Please copy the material under this line exactly, keeping every line.
================
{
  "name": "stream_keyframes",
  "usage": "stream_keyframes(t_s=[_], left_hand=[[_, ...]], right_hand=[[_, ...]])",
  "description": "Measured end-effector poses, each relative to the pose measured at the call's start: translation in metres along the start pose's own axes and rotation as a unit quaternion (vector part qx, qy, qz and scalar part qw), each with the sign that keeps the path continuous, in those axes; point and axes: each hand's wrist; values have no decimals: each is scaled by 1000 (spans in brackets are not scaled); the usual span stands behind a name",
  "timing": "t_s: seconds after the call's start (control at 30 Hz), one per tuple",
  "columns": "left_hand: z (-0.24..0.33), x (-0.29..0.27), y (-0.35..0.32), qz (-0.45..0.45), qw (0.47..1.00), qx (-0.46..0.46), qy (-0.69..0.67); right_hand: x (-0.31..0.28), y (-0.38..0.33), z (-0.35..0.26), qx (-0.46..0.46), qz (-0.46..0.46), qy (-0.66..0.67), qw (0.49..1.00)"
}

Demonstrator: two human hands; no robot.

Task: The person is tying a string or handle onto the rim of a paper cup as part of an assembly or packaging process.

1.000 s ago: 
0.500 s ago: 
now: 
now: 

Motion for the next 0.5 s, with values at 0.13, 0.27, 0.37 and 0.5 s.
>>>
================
▸ **Response**
{
  "name": "stream_keyframes",
  "usage": "stream_keyframes(t_s=[_], left_hand=[[_, ...]], right_hand=[[_, ...]])",
  "description": "Measured end-effector poses, each relative to the pose measured at the call's start: translation in metres along the start pose's own axes and rotation as a unit quaternion (vector part qx, qy, qz and scalar part qw), each with the sign that keeps the path continuous, in those axes; point and axes: each hand's wrist; values have no decimals: each is scaled by 1000 (spans in brackets are not scaled); the usual span stands behind a name",
  "timing": "t_s: seconds after the call's start (control at 30 Hz), one per tuple",
  "columns": "left_hand: z (-0.24..0.33), x (-0.29..0.27), y (-0.35..0.32), qz (-0.45..0.45), qw (0.47..1.00), qx (-0.46..0.46), qy (-0.69..0.67); right_hand: x (-0.31..0.28), y (-0.38..0.33), z (-0.35..0.26), qx (-0.46..0.46), qz (-0.46..0.46), qy (-0.66..0.67), qw (0.49..1.00)"
}

Demonstrator: two human hands; no robot.

Task: The person is tying a string or handle onto the rim of a paper cup as part of an assembly or packaging process.

1.000 s ago: 
0.500 s ago: 
now: 
now: 

Motion for the next 0.5 s, with values at 0.13, 0.27, 0.37 and 0.5 s.
>>>

No more output is expected for this exercise.